What needs to be done: Only these lines are needed: the first line of the entries below through the line with "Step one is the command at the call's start", each returned exactly.

--- Data listing ---

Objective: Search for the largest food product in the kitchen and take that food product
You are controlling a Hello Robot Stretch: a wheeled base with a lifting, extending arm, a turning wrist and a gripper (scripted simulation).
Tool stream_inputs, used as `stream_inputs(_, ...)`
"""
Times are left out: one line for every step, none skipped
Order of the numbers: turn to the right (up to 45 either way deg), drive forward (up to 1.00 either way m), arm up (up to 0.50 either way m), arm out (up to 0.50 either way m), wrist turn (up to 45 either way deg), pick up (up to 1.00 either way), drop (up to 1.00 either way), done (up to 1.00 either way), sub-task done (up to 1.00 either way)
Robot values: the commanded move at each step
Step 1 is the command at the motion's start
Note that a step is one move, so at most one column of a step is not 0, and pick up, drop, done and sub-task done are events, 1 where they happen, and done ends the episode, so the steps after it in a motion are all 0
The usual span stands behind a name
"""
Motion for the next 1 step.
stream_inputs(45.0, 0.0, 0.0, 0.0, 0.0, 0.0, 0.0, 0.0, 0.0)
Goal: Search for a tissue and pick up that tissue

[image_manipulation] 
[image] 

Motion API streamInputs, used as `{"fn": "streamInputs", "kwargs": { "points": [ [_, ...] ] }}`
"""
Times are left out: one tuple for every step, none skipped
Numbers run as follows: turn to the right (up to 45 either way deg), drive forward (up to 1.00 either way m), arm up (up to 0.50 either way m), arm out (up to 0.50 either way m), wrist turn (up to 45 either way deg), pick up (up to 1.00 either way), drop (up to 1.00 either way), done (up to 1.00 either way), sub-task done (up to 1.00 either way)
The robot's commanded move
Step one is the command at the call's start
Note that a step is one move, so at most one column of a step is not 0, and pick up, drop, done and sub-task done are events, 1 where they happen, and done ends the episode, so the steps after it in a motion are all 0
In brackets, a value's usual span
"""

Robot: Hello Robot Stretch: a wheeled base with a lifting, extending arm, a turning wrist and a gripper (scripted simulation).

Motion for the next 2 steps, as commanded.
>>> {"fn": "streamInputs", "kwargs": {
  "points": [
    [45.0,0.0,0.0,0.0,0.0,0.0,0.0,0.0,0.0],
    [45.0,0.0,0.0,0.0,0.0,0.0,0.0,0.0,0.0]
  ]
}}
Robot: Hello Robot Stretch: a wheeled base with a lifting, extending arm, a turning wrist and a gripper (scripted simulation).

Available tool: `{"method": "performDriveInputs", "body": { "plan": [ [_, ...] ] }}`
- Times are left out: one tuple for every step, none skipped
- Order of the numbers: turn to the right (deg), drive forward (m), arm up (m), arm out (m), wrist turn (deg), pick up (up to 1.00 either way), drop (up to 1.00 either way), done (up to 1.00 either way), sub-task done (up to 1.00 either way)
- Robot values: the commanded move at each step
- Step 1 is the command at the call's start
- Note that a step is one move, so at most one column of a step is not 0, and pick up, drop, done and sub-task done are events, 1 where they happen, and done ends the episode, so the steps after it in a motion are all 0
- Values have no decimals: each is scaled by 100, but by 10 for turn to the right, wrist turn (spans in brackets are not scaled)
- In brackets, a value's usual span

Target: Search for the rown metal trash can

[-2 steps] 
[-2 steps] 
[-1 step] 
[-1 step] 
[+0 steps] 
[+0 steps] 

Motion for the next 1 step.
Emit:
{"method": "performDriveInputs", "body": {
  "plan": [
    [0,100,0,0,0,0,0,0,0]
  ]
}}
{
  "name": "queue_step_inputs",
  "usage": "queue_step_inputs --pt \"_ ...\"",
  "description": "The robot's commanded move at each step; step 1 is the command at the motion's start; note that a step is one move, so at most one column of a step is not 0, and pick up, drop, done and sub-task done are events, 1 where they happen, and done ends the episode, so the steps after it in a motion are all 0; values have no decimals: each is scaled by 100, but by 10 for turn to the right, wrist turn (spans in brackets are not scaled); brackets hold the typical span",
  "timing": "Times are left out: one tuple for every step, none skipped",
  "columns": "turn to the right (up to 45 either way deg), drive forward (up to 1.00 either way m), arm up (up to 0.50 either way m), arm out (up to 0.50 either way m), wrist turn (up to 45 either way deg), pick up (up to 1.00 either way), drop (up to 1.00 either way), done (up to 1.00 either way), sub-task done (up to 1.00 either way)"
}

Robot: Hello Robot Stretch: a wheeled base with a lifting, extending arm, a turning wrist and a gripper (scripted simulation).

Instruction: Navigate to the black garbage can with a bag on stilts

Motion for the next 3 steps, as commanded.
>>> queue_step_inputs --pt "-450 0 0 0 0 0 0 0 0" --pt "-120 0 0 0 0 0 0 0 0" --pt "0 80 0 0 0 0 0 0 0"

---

Task response:
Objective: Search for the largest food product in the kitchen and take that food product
You are controlling a Hello Robot Stretch: a wheeled base with a lifting, extending arm, a turning wrist and a gripper (scripted simulation).
Tool stream_inputs, used as `stream_inputs(_, ...)`
"""
Times are left out: one line for every step, none skipped
Order of the numbers: turn to the right (up to 45 either way deg), drive forward (up to 1.00 either way m), arm up (up to 0.50 either way m), arm out (up to 0.50 either way m), wrist turn (up to 45 either way deg), pick up (up to 1.00 either way), drop (up to 1.00 either way), done (up to 1.00 either way), sub-task done (up to 1.00 either way)
Robot values: the commanded move at each step
Step 1 is the command at the motion's start
Note that a step is one move, so at most one column of a step is not 0, and pick up, drop, done and sub-task done are events, 1 where they happen, and done ends the episode, so the steps after it in a motion are all 0
The usual span stands behind a name
"""
Motion for the next 1 step.
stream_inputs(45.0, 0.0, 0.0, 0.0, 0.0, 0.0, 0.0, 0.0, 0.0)
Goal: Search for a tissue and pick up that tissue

[image_manipulation] 
[image] 

Motion API streamInputs, used as `{"fn": "streamInputs", "kwargs": { "points": [ [_, ...] ] }}`
"""
Times are left out: one tuple for every step, none skipped
Numbers run as follows: turn to the right (up to 45 either way deg), drive forward (up to 1.00 either way m), arm up (up to 0.50 either way m), arm out (up to 0.50 either way m), wrist turn (up to 45 either way deg), pick up (up to 1.00 either way), drop (up to 1.00 either way), done (up to 1.00 either way), sub-task done (up to 1.00 either way)
The robot's commanded move
Step one is the command at the call's start

Work on this exercise is finished, so nothing remains.